-- Requirement --
Exactly as written, please repeat the data that follows, but not the pictures.
---------- Task data
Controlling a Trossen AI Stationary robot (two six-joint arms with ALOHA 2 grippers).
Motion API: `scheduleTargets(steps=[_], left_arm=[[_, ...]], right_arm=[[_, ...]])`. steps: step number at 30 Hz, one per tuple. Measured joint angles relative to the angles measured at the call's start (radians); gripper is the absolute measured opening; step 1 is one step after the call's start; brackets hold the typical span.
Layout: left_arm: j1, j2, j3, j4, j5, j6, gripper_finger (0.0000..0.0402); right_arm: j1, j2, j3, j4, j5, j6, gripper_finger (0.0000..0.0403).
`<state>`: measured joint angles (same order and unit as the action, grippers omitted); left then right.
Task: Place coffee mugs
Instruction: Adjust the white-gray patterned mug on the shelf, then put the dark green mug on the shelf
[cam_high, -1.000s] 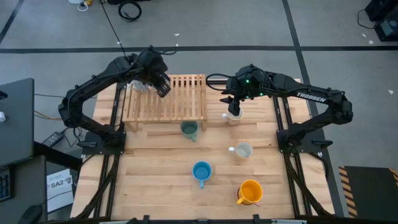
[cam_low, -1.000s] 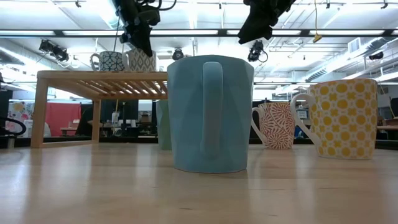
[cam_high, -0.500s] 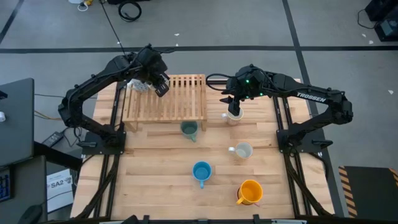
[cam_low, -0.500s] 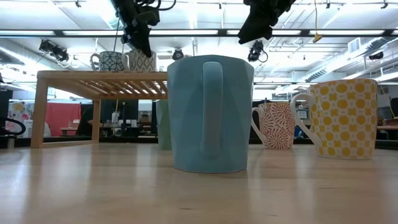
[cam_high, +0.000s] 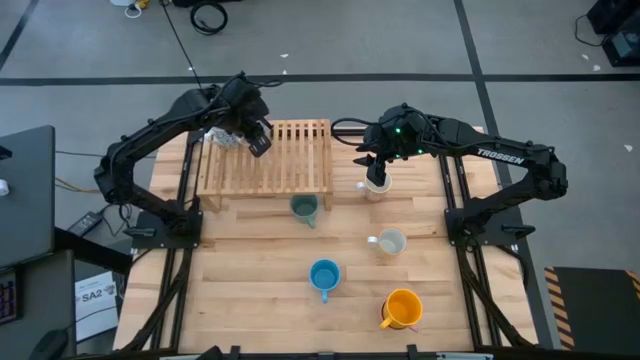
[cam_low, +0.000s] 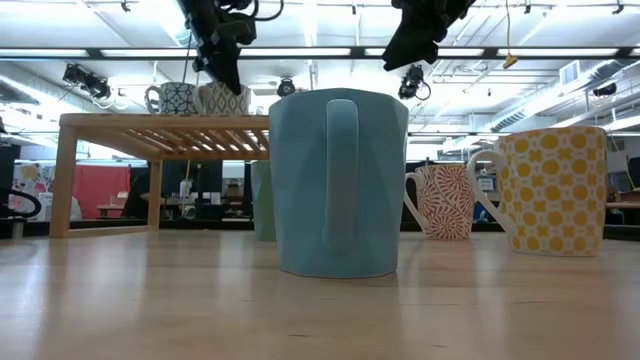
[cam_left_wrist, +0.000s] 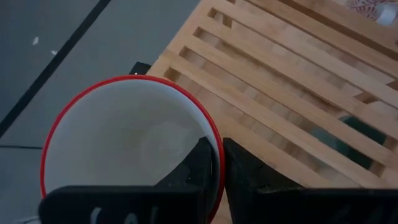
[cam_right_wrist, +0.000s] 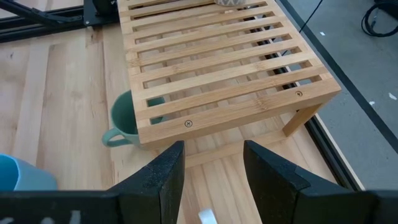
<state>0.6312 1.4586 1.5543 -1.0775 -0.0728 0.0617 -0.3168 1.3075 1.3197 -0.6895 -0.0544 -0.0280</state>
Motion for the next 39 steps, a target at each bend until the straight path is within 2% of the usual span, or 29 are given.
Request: scheduleTargets(steps=[8,26,30,39], left_arm=[[0.0,0.012,0.002,0.016,-0.005,0.009,0.0036],[-0.008,0.013,0.001,0.02,-0.005,0.009,0.0067],[-0.008,0.013,0.001,0.019,-0.004,0.002,0.0091],[-0.008,0.013,0.0,0.018,-0.004,0.003,0.0179]], right_arm=[[0.0,0.0,0.0,0.0,0.0,-0.001,0.017],[0.0,0.0,0.0,0.0,0.0,-0.001,0.017],[0.0,0.0,0.0,0.0,0.0,-0.001,0.017],[0.0,0.0,0.0,0.0,0.0,-0.001,0.017]])
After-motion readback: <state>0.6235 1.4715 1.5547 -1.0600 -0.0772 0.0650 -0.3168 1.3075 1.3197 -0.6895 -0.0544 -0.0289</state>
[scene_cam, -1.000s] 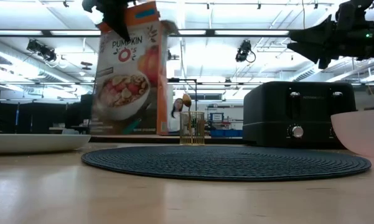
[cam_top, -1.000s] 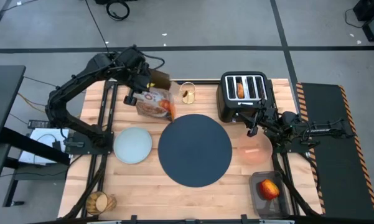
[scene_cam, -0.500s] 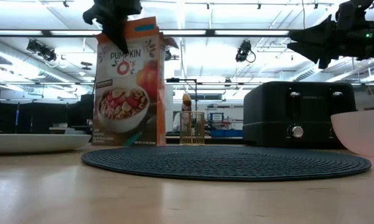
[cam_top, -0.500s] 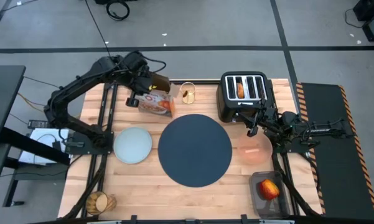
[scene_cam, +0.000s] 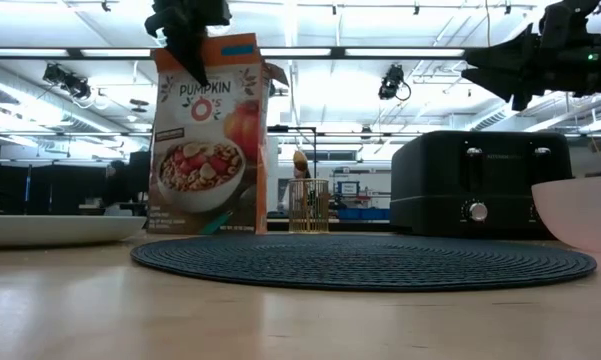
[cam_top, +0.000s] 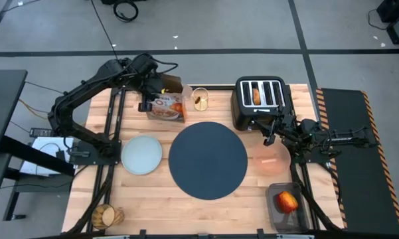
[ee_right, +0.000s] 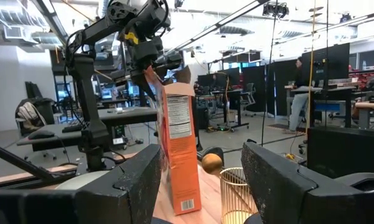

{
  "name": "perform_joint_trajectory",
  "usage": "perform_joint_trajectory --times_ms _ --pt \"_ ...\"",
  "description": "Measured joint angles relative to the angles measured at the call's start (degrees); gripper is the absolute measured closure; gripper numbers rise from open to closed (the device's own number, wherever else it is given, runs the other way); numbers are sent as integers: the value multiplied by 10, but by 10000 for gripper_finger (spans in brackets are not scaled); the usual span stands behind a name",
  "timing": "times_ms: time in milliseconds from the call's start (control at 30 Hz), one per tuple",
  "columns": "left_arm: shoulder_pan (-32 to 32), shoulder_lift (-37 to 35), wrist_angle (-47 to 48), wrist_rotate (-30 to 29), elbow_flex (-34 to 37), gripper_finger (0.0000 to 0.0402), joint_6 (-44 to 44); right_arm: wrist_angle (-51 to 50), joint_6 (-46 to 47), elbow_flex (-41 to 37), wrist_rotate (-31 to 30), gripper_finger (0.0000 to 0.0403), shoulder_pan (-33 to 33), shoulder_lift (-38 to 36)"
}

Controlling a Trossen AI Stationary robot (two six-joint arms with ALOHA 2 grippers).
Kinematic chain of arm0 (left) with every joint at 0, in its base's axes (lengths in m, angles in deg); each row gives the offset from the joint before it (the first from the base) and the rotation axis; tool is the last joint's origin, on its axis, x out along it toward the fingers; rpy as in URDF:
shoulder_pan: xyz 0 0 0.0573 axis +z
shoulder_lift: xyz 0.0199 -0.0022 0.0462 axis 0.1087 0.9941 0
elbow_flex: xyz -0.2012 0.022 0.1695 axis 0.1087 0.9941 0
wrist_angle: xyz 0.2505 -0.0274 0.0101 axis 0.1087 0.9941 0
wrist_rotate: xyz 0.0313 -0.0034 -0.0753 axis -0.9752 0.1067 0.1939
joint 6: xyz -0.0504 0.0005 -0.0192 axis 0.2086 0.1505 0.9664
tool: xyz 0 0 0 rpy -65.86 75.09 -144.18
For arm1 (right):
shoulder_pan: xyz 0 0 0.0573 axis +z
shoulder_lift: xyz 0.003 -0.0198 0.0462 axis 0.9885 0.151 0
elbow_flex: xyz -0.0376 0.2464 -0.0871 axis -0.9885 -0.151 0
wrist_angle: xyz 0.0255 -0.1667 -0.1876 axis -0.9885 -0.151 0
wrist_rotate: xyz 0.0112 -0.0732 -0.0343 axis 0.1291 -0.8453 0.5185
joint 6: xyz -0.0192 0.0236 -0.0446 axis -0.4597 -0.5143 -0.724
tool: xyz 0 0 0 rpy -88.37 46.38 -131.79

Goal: Arrange a breakfast setting
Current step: Adjust the cereal box, then put the orange bowl on the blue table mat

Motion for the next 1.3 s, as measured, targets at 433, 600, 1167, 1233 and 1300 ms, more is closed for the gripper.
perform_joint_trajectory --times_ms 433,600,1167,1233,1300 --pt "-37 -24 -1 -4 -104 214 29 0 -4 0 0 174 0 0" --pt "-75 -24 -49 25 -178 214 77 -1 -2 0 0 174 0 0" --pt "-305 -23 -401 61 -12 214 202 -248 62 132 -26 174 32 21" --pt "-321 -23 -467 61 38 214 206 -305 89 169 -15 174 49 42" --pt "-338 -22 -535 60 86 214 210 -348 118 199 -4 174 71 68"
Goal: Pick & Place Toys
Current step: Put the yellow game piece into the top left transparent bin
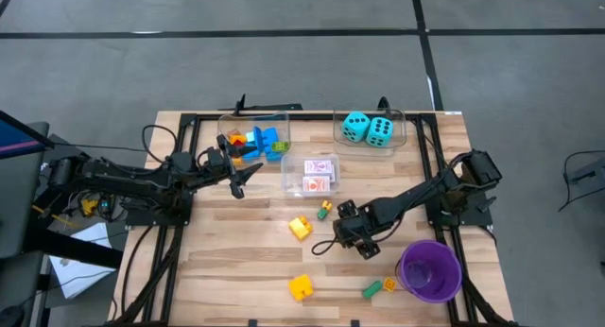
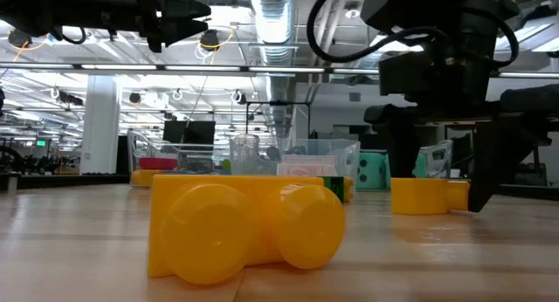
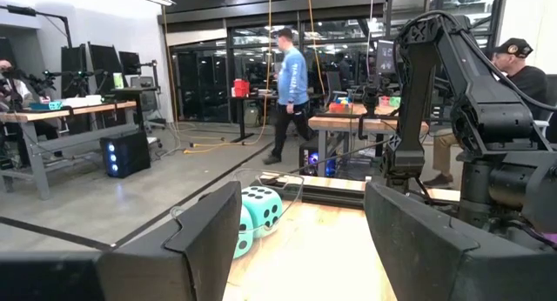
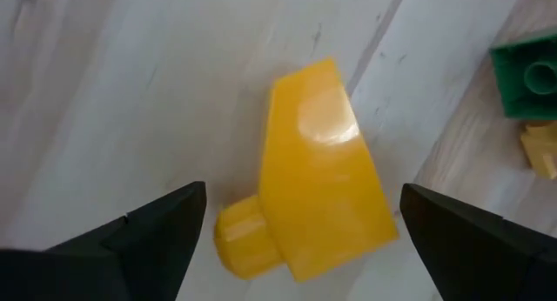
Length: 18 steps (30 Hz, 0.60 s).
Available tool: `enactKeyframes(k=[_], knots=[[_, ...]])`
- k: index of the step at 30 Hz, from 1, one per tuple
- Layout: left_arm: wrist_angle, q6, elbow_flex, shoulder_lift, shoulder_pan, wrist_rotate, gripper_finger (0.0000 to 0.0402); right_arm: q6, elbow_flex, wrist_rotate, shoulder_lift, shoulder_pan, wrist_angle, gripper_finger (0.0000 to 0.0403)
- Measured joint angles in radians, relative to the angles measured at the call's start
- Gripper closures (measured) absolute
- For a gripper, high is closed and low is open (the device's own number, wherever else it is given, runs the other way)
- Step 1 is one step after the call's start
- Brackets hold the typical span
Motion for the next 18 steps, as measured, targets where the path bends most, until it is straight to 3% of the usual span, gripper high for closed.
enactKeyframes(k=[9,18], knots=[[-0.002,0.000,0.000,0.000,0.000,0.000,0.0165,-0.182,0.000,-0.002,0.000,0.000,-0.014,0.0063],[-0.002,0.000,0.000,0.000,0.000,0.000,0.0165,-0.193,0.000,-0.004,0.000,0.000,-0.013,0.0085]])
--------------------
-- Completed exercise --
Controlling a Trossen AI Stationary robot (two six-joint arms with ALOHA 2 grippers).
Motion API: `scheduleTargets(steps=[_], left_arm=[[_, ...]], right_arm=[[_, ...]])`. steps: step number at 30 Hz, one per tuple. Measured joint angles relative to the angles measured at the call's start (radians); gripper is the absolute measured opening; step 1 is one step after the call's start; brackets hold the typical span.
Layout: left_arm: j1, j2, j3, j4, j5, j6, gripper_finger (0.0000..0.0402); right_arm: j1, j2, j3, j4, j5, j6, gripper_finger (0.0000..0.0403).
`<state>`: measured joint angles (same order and unit as the action, grippers omitted); left then right.
Task: Place coffee mugs
Instruction: Adjust the white-gray patterned mug on the shelf, then put the dark green mug on the shelf
[cam_high, -1.000s] 
[cam_low, -1.000s] 
[cam_high, -0.500s] 
[cam_low, -0.500s] 
[cam_high, +0.000s] 
[cam_low, +0.000s] 
[cam_left_wrist, +0.000s] 
[cam_right_wrist, +0.000s] 
<state>0.6312 1.4586 1.5543 -1.0775 -0.0728 0.0617 -0.3168 1.3075 1.3197 -0.6895 -0.0544 -0.0280</state>
Motion for the next 39 steps, a target at each bend until the straight path is within 2% of the usual span, or 29 are given.
Request: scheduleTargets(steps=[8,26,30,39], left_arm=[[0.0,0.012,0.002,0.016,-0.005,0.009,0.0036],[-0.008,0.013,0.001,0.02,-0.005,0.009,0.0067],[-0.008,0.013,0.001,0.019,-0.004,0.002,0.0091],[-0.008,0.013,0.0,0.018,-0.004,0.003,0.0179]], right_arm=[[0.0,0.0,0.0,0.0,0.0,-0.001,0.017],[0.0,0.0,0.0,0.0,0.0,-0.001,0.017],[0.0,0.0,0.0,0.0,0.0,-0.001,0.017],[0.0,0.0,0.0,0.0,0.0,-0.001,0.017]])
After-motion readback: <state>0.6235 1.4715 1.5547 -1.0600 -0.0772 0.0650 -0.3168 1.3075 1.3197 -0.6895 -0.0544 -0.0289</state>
[scene_cam, -1.000s] 
[cam_top, -1.000s] 
[scene_cam, -0.500s] 
[cam_top, -0.500s] 
[scene_cam, +0.000s] 
[cam_top, +0.000s] 
[ee_right, +0.000s] 

{
  "name": "perform_joint_trajectory",
  "usage": "perform_joint_trajectory --times_ms _ --pt \"_ ...\"",
  "description": "Measured joint angles relative to the angles measured at the call's start (degrees); gripper is the absolute measured closure; gripper numbers rise from open to closed (the device's own number, wherever else it is given, runs the other way); numbers are sent as integers: the value multiplied by 10, but by 10000 for gripper_finger (spans in brackets are not scaled); the usual span stands behind a name",
  "timing": "times_ms: time in milliseconds from the call's start (control at 30 Hz), one per tuple",
  "columns": "left_arm: shoulder_pan (-32 to 32), shoulder_lift (-37 to 35), wrist_angle (-47 to 48), wrist_rotate (-30 to 29), elbow_flex (-34 to 37), gripper_finger (0.0000 to 0.0402), joint_6 (-44 to 44); right_arm: wrist_angle (-51 to 50), joint_6 (-46 to 47), elbow_flex (-41 to 37), wrist_rotate (-31 to 30), gripper_finger (0.0000 to 0.0403), shoulder_pan (-33 to 33), shoulder_lift (-38 to 36)"
}

Controlling a Trossen AI Stationary robot (two six-joint arms with ALOHA 2 grippers).
Kinematic chain of arm0 (left) with every joint at 0, in its base's axes (lengths in m, angles in deg); each row gives the offset from the joint before it (the first from the base) and the rotation axis; tool is the last joint's origin, on its axis, x out along it toward the fingers; rpy as in URDF:
shoulder_pan: xyz 0 0 0.0573 axis +z
shoulder_lift: xyz 0.0199 -0.0022 0.0462 axis 0.1087 0.9941 0
elbow_flex: xyz -0.2012 0.022 0.1695 axis 0.1087 0.9941 0
wrist_angle: xyz 0.2505 -0.0274 0.0101 axis 0.1087 0.9941 0
wrist_rotate: xyz 0.0313 -0.0034 -0.0753 axis -0.9752 0.1067 0.1939
joint 6: xyz -0.0504 0.0005 -0.0192 axis 0.2086 0.1505 0.9664
tool: xyz 0 0 0 rpy -65.86 75.09 -144.18
For arm1 (right):
shoulder_pan: xyz 0 0 0.0573 axis +z
shoulder_lift: xyz 0.003 -0.0198 0.0462 axis 0.9885 0.151 0
elbow_flex: xyz -0.0376 0.2464 -0.0871 axis -0.9885 -0.151 0
wrist_angle: xyz 0.0255 -0.1667 -0.1876 axis -0.9885 -0.151 0
wrist_rotate: xyz 0.0112 -0.0732 -0.0343 axis 0.1291 -0.8453 0.5185
joint 6: xyz -0.0192 0.0236 -0.0446 axis -0.4597 -0.5143 -0.724
tool: xyz 0 0 0 rpy -88.37 46.38 -131.79

Goal: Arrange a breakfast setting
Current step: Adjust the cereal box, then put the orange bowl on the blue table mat

Motion for the next 1.3 s, as measured, targets at 433, 600, 1167, 1233 and 1300 ms, more is closed for the gripper.
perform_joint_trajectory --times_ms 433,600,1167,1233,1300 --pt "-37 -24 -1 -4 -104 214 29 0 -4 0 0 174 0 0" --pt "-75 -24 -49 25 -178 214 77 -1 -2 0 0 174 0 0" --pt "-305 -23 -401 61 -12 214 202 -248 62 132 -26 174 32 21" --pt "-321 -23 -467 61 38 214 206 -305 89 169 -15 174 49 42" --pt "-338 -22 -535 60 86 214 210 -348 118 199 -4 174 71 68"
Goal: Pick & Place Toys
Current step: Put the yellow game piece into the top left transparent bin
Length: 18 steps (30 Hz, 0.60 s).
Available tool: `enactKeyframes(k=[_], knots=[[_, ...]])`
- k: index of the step at 30 Hz, from 1, one per tuple
- Layout: left_arm: wrist_angle, q6, elbow_flex, shoulder_lift, shoulder_pan, wrist_rotate, gripper_finger (0.0000 to 0.0402); right_arm: q6, elbow_flex, wrist_rotate, shoulder_lift, shoulder_pan, wrist_angle, gripper_finger (0.0000 to 0.0403)
- Measured joint angles in radians, relative to the angles measured at the call's start
- Gripper closures (measured) absolute
- For a gripper, high is closed and low is open (the device's own number, wherever else it is given, runs the other way)
- Step 1 is one step after the call's start
- Brackets hold the typical span
Motion for the next 18 steps, as measured, targets where the path bends most, until it is straight to 3% of the usual span, gripper high for closed.
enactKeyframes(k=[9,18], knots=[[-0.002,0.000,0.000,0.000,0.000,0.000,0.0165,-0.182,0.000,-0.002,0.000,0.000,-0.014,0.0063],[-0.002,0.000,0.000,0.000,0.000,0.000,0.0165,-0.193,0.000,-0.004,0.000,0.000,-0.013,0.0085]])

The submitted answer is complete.